**Exercise prompt:** Wherever "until" appears in the records below, copy the line that holds it.

_ _ _ _ _

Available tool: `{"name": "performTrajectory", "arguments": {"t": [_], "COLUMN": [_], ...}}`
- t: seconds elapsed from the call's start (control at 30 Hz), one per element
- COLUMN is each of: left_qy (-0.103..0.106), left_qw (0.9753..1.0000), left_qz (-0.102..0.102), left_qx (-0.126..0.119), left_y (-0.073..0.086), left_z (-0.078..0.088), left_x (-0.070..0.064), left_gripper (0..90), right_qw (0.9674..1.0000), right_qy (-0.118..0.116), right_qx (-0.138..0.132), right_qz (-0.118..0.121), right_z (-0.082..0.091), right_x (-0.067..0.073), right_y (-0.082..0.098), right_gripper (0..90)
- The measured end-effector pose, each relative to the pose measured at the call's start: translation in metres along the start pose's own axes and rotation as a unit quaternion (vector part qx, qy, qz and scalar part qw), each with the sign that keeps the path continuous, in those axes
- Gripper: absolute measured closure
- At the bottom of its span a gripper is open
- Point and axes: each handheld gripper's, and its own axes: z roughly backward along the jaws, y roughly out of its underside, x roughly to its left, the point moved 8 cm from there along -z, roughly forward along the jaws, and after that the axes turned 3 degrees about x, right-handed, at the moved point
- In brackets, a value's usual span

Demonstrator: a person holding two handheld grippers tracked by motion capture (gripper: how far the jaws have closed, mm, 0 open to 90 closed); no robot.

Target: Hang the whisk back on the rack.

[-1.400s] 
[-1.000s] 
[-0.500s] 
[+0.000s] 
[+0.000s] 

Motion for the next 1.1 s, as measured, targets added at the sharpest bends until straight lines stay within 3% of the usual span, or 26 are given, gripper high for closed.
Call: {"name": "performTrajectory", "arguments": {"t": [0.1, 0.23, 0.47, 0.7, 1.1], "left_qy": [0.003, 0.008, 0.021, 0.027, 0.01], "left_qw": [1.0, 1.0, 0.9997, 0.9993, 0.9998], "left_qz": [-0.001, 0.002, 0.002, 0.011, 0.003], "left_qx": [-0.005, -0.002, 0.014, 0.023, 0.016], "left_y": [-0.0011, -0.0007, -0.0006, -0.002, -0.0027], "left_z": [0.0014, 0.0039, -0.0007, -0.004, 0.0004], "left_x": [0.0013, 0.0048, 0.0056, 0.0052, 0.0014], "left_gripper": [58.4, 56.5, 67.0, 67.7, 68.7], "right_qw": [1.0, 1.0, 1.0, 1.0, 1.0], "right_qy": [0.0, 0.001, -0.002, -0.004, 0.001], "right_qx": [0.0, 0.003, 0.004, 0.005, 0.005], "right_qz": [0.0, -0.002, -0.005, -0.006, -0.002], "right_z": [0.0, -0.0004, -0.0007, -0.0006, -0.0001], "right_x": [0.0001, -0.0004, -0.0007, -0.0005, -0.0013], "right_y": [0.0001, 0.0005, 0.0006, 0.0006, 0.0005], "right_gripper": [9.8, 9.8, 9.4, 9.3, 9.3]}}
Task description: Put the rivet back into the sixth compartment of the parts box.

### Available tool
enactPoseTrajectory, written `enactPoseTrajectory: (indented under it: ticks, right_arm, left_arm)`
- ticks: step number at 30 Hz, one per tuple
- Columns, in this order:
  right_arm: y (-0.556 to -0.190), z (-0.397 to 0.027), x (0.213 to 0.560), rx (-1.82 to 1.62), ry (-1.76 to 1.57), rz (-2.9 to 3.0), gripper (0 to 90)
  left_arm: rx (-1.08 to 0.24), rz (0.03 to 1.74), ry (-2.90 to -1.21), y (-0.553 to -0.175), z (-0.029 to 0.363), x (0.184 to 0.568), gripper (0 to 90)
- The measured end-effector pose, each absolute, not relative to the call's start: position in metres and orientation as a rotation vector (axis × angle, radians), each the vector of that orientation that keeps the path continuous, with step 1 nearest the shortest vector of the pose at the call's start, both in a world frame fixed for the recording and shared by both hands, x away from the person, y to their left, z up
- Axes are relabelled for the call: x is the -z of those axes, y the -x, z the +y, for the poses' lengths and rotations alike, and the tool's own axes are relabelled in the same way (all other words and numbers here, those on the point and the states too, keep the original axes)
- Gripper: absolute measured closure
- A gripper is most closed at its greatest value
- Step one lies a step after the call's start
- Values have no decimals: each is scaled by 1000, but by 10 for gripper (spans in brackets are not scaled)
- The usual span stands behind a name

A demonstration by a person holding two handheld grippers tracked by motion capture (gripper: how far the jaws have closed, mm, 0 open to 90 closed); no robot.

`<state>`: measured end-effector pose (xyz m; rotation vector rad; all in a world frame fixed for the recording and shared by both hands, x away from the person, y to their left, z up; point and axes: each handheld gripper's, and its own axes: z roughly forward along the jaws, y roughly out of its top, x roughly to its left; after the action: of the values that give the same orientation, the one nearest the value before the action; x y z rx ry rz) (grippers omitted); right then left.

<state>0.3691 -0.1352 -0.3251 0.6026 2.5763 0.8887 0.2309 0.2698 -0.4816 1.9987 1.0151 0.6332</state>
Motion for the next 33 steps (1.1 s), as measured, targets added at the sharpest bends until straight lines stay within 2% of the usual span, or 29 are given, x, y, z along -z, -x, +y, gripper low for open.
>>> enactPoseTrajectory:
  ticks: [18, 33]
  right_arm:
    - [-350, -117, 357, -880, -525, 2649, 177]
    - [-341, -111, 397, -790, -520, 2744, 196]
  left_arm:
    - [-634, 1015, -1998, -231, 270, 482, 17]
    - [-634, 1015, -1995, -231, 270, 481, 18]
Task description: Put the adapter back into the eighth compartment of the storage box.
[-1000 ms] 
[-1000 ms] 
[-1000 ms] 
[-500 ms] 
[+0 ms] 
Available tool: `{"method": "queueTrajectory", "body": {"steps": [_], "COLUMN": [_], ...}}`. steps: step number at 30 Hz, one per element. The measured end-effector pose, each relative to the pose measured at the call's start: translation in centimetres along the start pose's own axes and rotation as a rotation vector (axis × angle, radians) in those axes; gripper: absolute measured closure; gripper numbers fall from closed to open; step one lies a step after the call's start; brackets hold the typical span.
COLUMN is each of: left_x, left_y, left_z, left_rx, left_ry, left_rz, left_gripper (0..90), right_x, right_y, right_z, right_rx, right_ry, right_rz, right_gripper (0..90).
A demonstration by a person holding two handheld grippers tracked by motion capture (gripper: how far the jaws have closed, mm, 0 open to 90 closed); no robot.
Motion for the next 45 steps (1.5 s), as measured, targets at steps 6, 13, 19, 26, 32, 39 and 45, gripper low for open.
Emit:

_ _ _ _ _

**Problem solution:**
Motion for the next 1.1 s, as measured, targets added at the sharpest bends until straight lines stay within 3% of the usual span, or 26 are given, gripper high for closed.
Motion for the next 33 steps (1.1 s), as measured, targets added at the sharpest bends until straight lines stay within 2% of the usual span, or 29 are given, x, y, z along -z, -x, +y, gripper low for open.

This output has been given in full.